If you were spending the New Year in a Carmelite monastery, you would have the incalculable joy of not having to tweak your diet after the Christmas “holydays.” Just think of it!
In some houses, breakfast is coffee and bread, eaten while standing and preceded by several hours of worship and prayer, also standing, with kneeling thrown in for good measure and enough sitting to keep you from keeling over with exhaustion.
Coffee and bread for breakfast, followed by a period of work and instruction and more prayer and worship, and then a monastically substantial noon meal: this is the daily fare for Carmelites and many other pre-Vatican II orders.
Monastically substantial is a diet of “veg” and protein. Through part of the year, usually during Lent, a modified diet, lovingly referred to as the Black Fast, is observed. Some orders abstain from butter, cheese, milk, eggs, and flesh meat during those weeks. At times, some have also limited daily meals to one, in the evening. That would lower your cloistered cholesterol considerably! Several studies over the last decades have been conducted using monastic samples, because the data is so pure . . . all eating the same food at the same hours, getting the same amount of sleep and exercise, enjoying the same pursuits. Overall, nuns are documented long live-ers!
The typical evening meal is a “collation,” sometimes a cold meal, such as breads and salads or hard-cooked eggs, when permitted, as well as fruits and raw vegetables and sometimes soup. These menus have been altered considerably in the last thirty years and differ from order to order and from house to house, but suffice to say, most cloistered nuns do not have the run of the kitchen or access to vending machines.
Imagine having your New Year’s resolutions resolved for you by the house in which you have chosen to live! Study is required, and exercise and work and lots of worship and prayer and plenty of sleep, and a healthy diet. The catch, of course, is that your sleep is interrupted at midnight for prayer in the chapel, and the food you eat is that which is put before you. Exercise takes place within the garden walks and walls, and for the first years of your formation, your reading is chosen for you. Rather like going back to college, without the parties . . . or money from home!
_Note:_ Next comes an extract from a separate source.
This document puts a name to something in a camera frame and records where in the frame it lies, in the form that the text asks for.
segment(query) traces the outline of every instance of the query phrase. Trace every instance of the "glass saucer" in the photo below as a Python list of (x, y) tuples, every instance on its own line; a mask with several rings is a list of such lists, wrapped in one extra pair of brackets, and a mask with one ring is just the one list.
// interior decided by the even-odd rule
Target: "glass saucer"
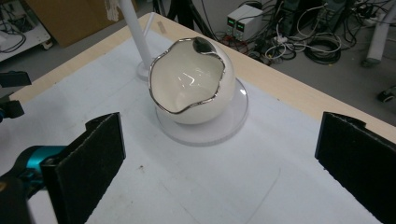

WHY are these women so universally happy? Free from care? Not really. The Abbey doesn’t fund itself, and nuns do have to eat, even if sparsely. They do get sick sometimes. There are temperaments that don’t fit at all well together. We are doing what we can to learn from them this year, and from other monastic souls. Perhaps their unusually bright and pure smiles have something to do with the fact that they knew what they wanted and went after it with all their hearts. We can do that. Married, we can learn to honor and enjoy the one to whom we have been given in marriage. Single, widowed, we can practice the rare joy and privilege of putting Jesus first in all things and living in the closest imaginable friendship with Him.
Take time today during one meal, or all three, and set a place for the Lord. Turn off the tv and silence your cell phone. Enjoy the Guest at your table Who is, in truth, the Founder of the Feast. Engage your children if they are gathered around. Or … just make sure that in the cloister of your heart, you dine quite intentionally in God’s Presence today, at least once. Put a Scripture about the Lord or about His faithfulness before you, and see how deeply you can attend to it while you eat. Enjoy every bite! Enjoy the Lord’s Nearness! A thousand tiny practices of devotion, if they should yield only one pure draft of love for God, would be well worth it.
It won’t take that many … it won’t be long. We can train our souls to feast upon the goodness of our God and King. Bon appetit!
Behold, I stand at the door and knock; if anyone hears My voice and opens the door, I will come in to him and will dine with him, and he with Me.”